Why it took almost 15 years to get around rigging up a system in my vehicles that didn’t have a cassette player to play my mix tapes, I don’t know.

But the other week I got one together and now I listen to my tapes as I drive around Oregon. It’s going to take considerable time to get through all the 500+ of them I made from the mid 80s to the early 2010s. Making them was very much a joyful habit for four decades. Then, the habit vanished, probably because that coincided with not driving vehicles with a cassette player.

Several times I was close to dumping the collection, but I just couldn’t do it. So many other people I know or knew had. These tapes were my history, my soundtrack, a kind of weird work of personal literature where I revealed my politics, reading, aspirations, frustrations, crushes, loves, cultural opinions in the music and the naming of the tapes. The naming was always the most important part of the habit for me—not the music.

Every one of the tapes was titled. Most were dated. Most didn’t have track listings. About a half dozen were made for me.

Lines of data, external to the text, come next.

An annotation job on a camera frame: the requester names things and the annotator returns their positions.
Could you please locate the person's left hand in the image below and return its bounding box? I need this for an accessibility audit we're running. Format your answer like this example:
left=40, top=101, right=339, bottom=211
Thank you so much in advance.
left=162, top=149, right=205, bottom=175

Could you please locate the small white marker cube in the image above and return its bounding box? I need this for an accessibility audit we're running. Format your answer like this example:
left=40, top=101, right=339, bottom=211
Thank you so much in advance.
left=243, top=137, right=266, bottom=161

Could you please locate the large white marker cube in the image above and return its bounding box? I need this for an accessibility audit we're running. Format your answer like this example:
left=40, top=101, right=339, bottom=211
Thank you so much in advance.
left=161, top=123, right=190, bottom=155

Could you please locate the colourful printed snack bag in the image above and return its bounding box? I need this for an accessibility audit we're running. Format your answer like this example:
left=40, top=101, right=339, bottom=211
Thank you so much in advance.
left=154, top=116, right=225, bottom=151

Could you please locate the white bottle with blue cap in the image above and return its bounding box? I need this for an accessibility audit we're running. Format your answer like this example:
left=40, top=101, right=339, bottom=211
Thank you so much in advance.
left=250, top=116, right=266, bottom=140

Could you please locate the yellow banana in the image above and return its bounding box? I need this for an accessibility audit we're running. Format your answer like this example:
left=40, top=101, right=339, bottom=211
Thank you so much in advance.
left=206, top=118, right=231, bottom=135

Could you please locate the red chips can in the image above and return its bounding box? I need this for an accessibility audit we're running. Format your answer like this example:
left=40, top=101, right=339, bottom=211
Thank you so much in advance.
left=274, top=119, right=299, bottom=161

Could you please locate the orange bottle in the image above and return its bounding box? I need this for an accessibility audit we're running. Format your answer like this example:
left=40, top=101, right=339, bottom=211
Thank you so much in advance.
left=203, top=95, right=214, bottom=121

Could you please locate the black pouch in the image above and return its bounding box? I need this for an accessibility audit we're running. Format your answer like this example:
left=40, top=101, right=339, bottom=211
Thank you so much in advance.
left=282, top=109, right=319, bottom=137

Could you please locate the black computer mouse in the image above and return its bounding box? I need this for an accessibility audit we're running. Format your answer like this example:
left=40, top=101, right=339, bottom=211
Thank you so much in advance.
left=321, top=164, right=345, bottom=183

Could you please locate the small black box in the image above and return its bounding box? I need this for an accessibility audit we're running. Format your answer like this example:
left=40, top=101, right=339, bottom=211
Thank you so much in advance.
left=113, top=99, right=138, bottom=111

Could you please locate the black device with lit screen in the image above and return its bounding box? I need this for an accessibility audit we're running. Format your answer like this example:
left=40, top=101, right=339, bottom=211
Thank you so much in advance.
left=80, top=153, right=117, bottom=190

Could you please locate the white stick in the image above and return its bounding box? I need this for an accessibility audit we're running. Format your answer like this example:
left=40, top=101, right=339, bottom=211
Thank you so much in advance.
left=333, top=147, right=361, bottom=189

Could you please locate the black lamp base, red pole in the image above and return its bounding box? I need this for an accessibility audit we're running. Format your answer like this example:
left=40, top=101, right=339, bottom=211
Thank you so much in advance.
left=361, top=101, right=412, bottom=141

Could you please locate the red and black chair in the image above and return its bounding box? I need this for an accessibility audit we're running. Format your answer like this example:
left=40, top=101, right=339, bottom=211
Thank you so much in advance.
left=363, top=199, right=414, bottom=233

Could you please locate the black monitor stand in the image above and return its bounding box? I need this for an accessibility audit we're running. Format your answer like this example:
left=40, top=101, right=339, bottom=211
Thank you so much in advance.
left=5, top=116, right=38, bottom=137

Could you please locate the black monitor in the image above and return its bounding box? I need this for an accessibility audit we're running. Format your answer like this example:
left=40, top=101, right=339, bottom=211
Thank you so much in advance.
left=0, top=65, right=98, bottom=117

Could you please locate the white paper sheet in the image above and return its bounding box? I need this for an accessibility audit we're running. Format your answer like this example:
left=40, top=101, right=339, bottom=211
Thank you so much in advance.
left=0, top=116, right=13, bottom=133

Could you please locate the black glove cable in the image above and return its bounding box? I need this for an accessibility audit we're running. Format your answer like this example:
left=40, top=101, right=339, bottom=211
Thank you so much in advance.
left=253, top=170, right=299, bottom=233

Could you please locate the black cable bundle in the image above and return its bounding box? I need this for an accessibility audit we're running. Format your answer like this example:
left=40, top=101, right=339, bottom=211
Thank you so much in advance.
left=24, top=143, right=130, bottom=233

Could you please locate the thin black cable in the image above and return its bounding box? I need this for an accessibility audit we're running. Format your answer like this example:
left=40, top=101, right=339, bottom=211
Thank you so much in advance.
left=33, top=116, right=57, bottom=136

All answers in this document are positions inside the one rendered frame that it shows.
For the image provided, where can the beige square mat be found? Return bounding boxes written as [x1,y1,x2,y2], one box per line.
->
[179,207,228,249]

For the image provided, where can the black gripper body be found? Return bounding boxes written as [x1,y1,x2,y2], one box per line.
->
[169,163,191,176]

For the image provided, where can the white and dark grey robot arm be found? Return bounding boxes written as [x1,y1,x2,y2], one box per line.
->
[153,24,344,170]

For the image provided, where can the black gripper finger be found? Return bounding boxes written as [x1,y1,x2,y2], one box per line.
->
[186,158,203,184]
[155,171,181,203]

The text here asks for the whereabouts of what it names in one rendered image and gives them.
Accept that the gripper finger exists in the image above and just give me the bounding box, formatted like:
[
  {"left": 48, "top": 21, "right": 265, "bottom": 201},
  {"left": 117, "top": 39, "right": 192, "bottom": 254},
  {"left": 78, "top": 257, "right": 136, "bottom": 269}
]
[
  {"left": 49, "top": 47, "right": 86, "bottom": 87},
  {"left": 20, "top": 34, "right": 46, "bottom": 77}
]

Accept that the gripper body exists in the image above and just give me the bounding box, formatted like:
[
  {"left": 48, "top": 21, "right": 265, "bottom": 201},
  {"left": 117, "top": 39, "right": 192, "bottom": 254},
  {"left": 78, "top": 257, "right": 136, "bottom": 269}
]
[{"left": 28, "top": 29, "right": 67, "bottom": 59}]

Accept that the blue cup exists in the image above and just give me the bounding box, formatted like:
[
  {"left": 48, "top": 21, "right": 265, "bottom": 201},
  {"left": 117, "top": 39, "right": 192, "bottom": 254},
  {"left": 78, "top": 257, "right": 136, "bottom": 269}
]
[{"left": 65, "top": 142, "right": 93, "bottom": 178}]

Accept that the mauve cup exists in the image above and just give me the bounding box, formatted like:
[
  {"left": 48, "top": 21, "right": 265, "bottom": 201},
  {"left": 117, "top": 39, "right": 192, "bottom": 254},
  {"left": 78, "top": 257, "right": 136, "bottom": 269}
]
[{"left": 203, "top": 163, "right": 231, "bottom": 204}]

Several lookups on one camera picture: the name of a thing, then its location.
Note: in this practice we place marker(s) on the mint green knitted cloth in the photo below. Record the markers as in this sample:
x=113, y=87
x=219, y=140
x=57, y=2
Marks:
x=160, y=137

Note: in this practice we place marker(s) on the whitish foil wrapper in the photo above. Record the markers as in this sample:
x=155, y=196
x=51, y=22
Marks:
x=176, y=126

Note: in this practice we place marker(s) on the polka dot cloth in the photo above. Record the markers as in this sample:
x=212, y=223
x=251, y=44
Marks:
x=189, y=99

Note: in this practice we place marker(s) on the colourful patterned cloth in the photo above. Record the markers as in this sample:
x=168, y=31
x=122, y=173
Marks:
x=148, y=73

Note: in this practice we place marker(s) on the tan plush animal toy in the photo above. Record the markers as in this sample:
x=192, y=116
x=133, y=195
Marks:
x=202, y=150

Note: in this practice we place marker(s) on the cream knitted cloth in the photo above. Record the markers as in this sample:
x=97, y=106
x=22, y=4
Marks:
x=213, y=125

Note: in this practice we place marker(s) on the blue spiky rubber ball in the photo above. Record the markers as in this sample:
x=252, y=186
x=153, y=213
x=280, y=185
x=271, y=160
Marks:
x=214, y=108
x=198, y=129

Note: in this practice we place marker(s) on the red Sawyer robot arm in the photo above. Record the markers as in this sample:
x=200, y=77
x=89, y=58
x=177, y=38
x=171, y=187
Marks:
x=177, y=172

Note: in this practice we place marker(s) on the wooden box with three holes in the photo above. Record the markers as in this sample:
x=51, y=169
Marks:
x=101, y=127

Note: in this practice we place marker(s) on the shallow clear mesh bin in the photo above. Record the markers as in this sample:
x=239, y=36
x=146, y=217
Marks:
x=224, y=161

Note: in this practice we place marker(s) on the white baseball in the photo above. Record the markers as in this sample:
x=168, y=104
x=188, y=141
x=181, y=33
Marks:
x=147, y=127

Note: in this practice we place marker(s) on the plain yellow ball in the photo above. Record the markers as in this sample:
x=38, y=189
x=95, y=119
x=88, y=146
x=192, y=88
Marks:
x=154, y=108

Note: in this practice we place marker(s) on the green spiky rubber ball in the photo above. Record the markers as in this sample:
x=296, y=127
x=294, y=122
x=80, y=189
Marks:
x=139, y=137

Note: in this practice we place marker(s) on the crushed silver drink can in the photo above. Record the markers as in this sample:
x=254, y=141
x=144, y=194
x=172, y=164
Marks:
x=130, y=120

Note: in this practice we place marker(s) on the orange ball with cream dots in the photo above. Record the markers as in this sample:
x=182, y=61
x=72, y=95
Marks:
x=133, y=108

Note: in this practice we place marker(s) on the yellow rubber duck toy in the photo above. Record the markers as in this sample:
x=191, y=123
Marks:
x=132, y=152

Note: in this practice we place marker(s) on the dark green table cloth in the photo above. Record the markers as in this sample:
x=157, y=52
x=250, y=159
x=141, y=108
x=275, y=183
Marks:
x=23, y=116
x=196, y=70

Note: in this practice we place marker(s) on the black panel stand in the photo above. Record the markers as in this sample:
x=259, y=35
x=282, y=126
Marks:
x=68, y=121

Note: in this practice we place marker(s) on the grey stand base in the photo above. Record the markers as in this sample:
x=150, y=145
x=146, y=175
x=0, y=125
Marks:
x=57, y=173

I virtually never listened to them while not driving.

A couple of years ago, I dug out a couple tapes and listened to them around the house and at a construction site where I was working.

It was not the same as driving around and I stopped listening to them.

My first choice for this current mobile listening resurrection of my collection was pulled at random. Title: Bob Packwood. Date: Mid 90s. And yes, Bob Packwood is still alive.

I was driving to the assisted living center to visit my father. I inserted the tape into the player and hit PLAY. Social Distortion’s “Story of My Life” came on.

Instantly, an idea for a new writing project emerged. Listen to the collection and write mini personal and political essays about certain tapes. Music, certain songs, can transport you back in time like nothing else. It’s much more powerful than, say reading an old post card from a long lost lover.

Then English Beat’s “Save it for Later” came on and I immediately returned to a great love in my life, Janet, who died of cancer decades ago, and loved the English Beat. Janet and I climbed Saddle Mountain together and will never forget that experience. I just know we listened to the English Beat on the drive from Portland to get there.

Who knows if a book will result from the exploration. That’s not the goal. I’ll just begin and see where it goes, kind of like a road trip with no fixed destination in mind. That’s often a great way to begin a writing project, and many other things in life.